The transcript is HERE , and Assistant Secretary of State Ellen Sauerbery indicated 7,000 may be processed as refugees, but not nearly that many could be moved. "The process of processing is a time consuming one because not only do we have a very intense security screening that is in place, but following security screening, there is another health screening. So it does take a matter of months normally, once we have begun the interview process, before someone is travel-ready. So I think it is fair to say that under the best of circumstances, it will be, perhaps, half of the number we actually are addressing in the fiscal year that we'll be ready -- travel ready before the end of September."
The key word there -- half.
Meanwhile, Ohio Gov. Strickland doesn't want anything to do with the resettlement program. "I think Ohio and Ohioans have contributed a lot to Iraq in terms of blood, sweat and too many tears. I am sympathetic to the plight of the innocent Iraqi people who have fled that country. However, I would not want to ask Ohioans to accept a greater human burden that they already have borne for the Bush administration's failed policies."
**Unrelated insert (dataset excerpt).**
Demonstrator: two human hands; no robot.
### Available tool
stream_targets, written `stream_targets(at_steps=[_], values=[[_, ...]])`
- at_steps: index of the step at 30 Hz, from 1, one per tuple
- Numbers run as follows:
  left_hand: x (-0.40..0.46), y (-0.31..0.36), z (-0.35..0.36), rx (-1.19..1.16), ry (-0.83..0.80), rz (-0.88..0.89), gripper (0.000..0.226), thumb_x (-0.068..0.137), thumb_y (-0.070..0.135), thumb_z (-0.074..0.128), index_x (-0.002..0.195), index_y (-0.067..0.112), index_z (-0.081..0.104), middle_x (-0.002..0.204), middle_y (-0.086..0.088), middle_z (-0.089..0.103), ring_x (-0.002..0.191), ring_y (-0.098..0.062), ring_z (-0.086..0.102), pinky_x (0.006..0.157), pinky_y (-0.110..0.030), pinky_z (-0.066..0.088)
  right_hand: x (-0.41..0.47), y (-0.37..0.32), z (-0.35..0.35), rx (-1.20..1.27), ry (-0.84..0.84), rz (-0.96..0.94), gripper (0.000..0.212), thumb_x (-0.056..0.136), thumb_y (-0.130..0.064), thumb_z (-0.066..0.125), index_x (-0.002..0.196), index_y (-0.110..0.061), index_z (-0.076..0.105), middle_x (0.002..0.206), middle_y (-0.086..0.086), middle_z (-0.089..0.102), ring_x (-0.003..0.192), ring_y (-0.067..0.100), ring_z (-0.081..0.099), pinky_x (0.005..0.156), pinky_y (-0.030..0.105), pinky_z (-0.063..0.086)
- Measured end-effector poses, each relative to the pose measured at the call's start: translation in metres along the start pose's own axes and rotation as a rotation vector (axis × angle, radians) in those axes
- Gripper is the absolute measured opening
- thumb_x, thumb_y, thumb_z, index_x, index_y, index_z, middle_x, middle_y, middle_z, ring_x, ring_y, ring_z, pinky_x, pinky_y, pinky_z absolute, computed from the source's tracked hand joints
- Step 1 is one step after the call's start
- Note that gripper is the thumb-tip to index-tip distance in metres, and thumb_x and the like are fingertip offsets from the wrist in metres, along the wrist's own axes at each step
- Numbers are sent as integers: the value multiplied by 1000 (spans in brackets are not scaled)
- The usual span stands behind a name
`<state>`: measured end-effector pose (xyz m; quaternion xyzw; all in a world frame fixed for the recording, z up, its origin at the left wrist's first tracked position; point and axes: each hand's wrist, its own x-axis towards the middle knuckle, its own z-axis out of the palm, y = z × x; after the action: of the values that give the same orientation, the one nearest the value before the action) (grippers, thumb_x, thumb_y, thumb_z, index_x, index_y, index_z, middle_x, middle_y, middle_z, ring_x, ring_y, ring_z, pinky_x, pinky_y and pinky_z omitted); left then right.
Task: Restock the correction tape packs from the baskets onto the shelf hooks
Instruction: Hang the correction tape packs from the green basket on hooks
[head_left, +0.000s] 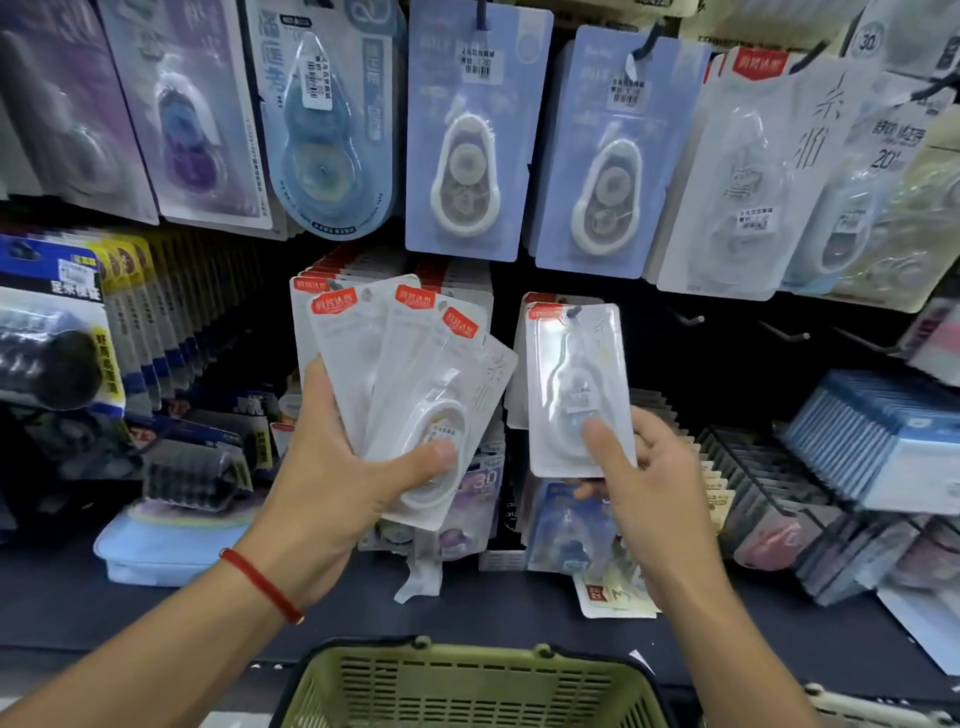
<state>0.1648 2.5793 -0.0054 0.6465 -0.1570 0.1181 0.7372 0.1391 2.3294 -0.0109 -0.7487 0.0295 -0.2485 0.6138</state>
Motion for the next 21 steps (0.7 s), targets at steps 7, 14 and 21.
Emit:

His statement was carried by The Associated Press.
It looks doubtful that the Bush administration can move large numbers of refugees, not because they would be unwelcome, but because the background checks would be a near-impossible hurdle. Homeland Security officials would have to weed out potential terrorists who might try to slip through the cracks. Worse -- and impossible to guard against -- would be someone who once supported the U.S. and who switched to the other side because of religious, family or tribal ties. Or, they might be subject to pressure or blackmailed by groups still in Iraq, or who kidnaped and threatened to kill relatives.
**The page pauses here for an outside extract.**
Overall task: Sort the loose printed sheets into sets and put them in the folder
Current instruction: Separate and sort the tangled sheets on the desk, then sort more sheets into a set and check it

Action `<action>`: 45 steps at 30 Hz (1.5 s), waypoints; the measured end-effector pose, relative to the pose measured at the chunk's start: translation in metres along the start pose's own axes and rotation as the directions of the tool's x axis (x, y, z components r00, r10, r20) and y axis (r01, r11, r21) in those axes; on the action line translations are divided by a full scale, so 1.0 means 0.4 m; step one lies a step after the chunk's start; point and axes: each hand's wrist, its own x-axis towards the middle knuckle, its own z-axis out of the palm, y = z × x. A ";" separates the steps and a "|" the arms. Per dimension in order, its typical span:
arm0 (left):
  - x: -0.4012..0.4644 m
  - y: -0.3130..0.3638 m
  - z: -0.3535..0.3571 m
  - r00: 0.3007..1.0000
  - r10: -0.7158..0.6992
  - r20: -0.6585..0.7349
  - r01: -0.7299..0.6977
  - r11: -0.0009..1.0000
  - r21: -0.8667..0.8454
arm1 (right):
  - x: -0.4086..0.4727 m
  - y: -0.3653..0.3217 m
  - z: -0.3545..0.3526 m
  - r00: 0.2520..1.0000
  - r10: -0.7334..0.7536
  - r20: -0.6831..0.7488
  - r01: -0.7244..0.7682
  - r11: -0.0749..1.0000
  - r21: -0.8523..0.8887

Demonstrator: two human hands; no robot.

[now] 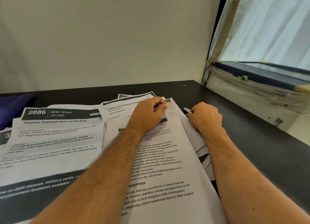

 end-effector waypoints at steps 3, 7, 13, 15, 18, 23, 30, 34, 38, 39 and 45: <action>-0.002 -0.006 -0.001 1.000 -0.023 0.004 0.023 1.000 -0.008 | -0.019 -0.009 -0.014 0.986 -0.094 -0.138 0.096 0.995 0.010; -0.002 -0.007 0.003 1.000 -0.020 0.005 0.020 0.999 0.035 | -0.044 -0.044 -0.026 0.914 -0.219 -0.341 0.328 0.894 0.306; -0.001 0.009 -0.004 1.000 0.008 -0.026 -0.005 0.994 0.110 | -0.085 -0.074 -0.046 0.937 -0.314 0.151 0.129 0.715 0.687; 0.000 0.014 -0.006 0.998 0.022 -0.051 -0.013 0.987 0.157 | -0.076 -0.075 -0.044 0.917 -0.313 0.245 0.057 0.714 0.698; 0.002 0.026 -0.007 0.997 0.063 -0.036 -0.051 0.957 0.285 | -0.072 -0.074 -0.042 0.872 -0.298 0.389 -0.074 0.705 0.705; 0.047 0.055 -0.081 0.998 -0.042 -0.044 0.059 0.864 0.500 | -0.084 -0.076 -0.046 0.864 -0.287 0.414 -0.170 0.606 0.777; -0.055 0.081 -0.292 0.805 -0.561 -0.194 0.592 0.782 0.194 | -0.101 -0.091 -0.076 0.883 -0.280 0.376 -0.262 0.372 0.891; -0.169 0.083 -0.376 0.679 -0.707 0.200 0.733 0.634 -0.247 | -0.138 -0.121 -0.091 0.868 -0.305 0.393 -0.314 0.276 0.908; -0.254 0.041 -0.451 0.662 -0.733 0.157 0.726 0.576 -0.375 | -0.224 -0.187 -0.094 0.797 -0.407 0.446 -0.376 0.245 0.894; -0.280 0.025 -0.483 0.654 -0.748 0.114 0.724 0.576 -0.378 | -0.250 -0.215 -0.089 0.773 -0.447 0.450 -0.364 0.268 0.892; -0.437 -0.103 -0.734 0.616 -0.771 -0.160 0.747 0.637 -0.189 | -0.415 -0.428 -0.046 0.612 -0.608 0.506 -0.192 0.506 0.841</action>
Right now, federal and immigration courts are stuffed with cases by resident aliens from all over the world who cannot get their U.S. paperwork processed because of security delays over background checks. And U.S. citizens themselves must carry passports to re-enter their own nation upon travelling overseas. The Bush resettlement proposal -- while it sounds admirable -- probably is a pipedream because of the risk a terrorist could slip through.